* _Try it_
Scan the material for the word "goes" and return every matching line.
____________________
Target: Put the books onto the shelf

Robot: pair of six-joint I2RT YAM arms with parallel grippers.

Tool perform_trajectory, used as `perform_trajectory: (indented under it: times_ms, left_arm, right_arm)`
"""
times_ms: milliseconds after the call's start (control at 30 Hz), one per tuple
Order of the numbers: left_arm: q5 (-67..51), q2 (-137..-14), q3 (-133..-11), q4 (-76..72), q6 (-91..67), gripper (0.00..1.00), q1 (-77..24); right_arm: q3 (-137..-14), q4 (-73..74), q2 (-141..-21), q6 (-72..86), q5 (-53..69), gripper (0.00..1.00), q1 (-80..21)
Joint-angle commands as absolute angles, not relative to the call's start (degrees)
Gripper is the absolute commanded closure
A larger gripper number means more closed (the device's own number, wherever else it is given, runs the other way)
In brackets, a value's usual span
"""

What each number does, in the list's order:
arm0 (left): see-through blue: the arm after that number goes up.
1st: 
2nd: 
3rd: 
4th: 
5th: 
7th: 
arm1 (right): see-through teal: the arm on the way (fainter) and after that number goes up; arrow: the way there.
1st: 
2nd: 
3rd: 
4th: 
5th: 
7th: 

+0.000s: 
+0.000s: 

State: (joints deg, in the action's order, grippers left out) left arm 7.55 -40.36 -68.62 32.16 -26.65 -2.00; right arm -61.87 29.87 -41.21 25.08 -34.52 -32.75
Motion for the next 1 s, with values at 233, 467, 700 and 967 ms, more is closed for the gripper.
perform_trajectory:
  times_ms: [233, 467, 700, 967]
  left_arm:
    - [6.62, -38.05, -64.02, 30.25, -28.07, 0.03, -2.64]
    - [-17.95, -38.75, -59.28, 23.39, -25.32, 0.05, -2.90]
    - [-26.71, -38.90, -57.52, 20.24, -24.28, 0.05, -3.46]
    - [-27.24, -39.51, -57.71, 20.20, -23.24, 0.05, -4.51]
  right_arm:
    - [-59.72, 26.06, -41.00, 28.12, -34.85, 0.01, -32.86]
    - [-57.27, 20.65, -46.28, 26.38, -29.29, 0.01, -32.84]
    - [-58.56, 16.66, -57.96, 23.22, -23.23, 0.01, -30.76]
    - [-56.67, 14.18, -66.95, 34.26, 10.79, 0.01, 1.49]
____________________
* _Completed exercise_
arm0 (left): see-through blue: the arm after that number goes up.
arm1 (right): see-through teal: the arm on the way (fainter) and after that number goes up; arrow: the way there.

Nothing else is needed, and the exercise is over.